Today I only looked for bad links, but it can be useful to know the status of all links in my site. I used it a few times during development. May as well leave that bit of logic in.

What’s That Do?

$ ./scripts/link-checker > links.txt

A couple hundred lines like this, basically.

When checking http://coolnamehere.com: Premature connection close at scripts/check-links.pl line 53.
- public/categories/blogspot/index.html http://coolnamehere.com
- public/categories/blogspot/index.html http://blogspot.com
When checking http://vim.org/: Can't connect: Name or service not known at scripts/check-links.pl line 53.
- public/categories/blogspot/index.html http://vim.org/
When checking http://jruby.codehaus.org: Connect timeout at scripts/check-links.pl line 53.
- public/categories/blogspot/index.html http://jruby.codehaus.org
- public/categories/blogspot/index.html http://devzone.zend.com/article/2262-Zend-Framework-1.0.0-production-release
When checking http://jruby.codehaus.org/: Connect timeout at scripts/check-links.pl line 53.
- public/categories/coolnamehere/index.html http://jruby.codehaus.org/

Goodness those are embarrassing.

Okay I’m gonna go fix this.

Some links just won’t work with this code. I may revisit this later, but I got what I need. All links should at least work in a browser for now.

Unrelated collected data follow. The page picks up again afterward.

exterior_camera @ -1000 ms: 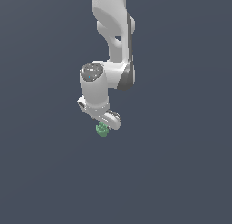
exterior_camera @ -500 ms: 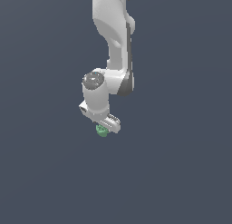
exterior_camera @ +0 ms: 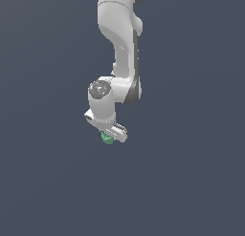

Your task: Pick up the object and move it to a goal position.

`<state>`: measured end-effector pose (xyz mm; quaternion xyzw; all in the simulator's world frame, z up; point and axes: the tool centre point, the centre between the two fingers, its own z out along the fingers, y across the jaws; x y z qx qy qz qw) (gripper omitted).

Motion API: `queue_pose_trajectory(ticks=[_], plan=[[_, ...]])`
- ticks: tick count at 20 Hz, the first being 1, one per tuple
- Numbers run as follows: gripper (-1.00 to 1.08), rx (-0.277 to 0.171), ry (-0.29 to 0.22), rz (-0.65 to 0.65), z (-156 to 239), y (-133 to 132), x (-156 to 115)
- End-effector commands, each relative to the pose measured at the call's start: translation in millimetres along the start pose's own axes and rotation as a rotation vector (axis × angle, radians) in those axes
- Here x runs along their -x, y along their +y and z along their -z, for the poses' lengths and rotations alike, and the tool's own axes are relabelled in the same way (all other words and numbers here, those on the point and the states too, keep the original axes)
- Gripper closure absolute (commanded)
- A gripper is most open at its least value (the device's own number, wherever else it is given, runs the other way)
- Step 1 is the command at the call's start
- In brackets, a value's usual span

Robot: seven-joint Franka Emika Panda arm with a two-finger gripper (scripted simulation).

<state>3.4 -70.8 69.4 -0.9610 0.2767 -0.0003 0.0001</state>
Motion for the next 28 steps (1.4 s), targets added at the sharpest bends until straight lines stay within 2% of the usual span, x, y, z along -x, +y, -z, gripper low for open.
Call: queue_pose_trajectory(ticks=[1, 9, 15, 21, 28], plan=[[1.08, 0.000, 0.000, 0.000, -1, 0, 0], [1.08, -0.001, 0.002, -0.001, 1, -1, 0], [1.08, -0.006, 0.025, -0.022, 13, -10, 0], [1.08, -0.017, 0.073, -0.066, 39, -28, 0], [1.08, -0.035, 0.154, -0.138, 82, -58, 1]])
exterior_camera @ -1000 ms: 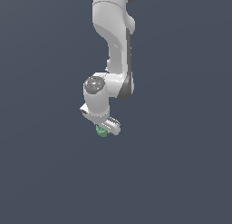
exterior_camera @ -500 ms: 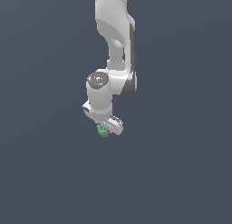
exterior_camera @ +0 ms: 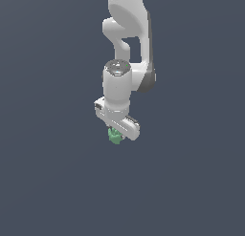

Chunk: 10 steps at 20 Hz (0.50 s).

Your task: Pick up the object and move it to a goal position.

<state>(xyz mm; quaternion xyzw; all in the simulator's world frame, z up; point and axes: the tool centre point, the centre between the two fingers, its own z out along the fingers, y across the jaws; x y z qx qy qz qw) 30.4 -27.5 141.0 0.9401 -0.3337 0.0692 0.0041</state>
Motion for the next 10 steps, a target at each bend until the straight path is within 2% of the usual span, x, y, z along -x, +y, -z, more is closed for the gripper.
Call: queue_pose_trajectory(ticks=[1, 10], plan=[[1.08, -0.008, 0.031, -0.028, 17, -12, 0], [1.08, -0.029, 0.137, -0.121, 72, -51, 0]])
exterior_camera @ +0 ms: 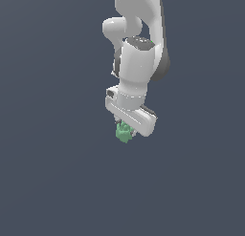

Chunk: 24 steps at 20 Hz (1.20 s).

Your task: Pick up the object and move it to a goal position.

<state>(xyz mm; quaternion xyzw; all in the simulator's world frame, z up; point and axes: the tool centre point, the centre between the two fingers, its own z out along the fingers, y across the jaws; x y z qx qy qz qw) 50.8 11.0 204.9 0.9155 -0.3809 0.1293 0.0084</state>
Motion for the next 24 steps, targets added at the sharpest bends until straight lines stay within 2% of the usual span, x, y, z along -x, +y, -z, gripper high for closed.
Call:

An added bonus that I didn’t expect: this code also ran on Windows 10 with no changes needed.

More Ideas

Improvements that I thought of while putting this together, which I may eventually try out.

  • Be a good bot citizen by paying attention to robots.txt. I tried that in an early version of the script, but hardly any of the sites provided one. I’ll ponder and try not to run the script too often for now.
  • Wrap things up in a Mojo::Base class for organization.
  • Run an instance and scrape that live - see if it makes a difference!
  • Use non-blocking requests, since Mojo::UserAgent supports them.
  • Cache results to disk, since working links tend to stay that way for at least a few days.
  • Find out why some URLs didn’t work. Was it a [robots.tx][] thing? A weird redirect? They worked in the browser, after all.

Honestly the script does what I need it to, and I might never implement these other ideas.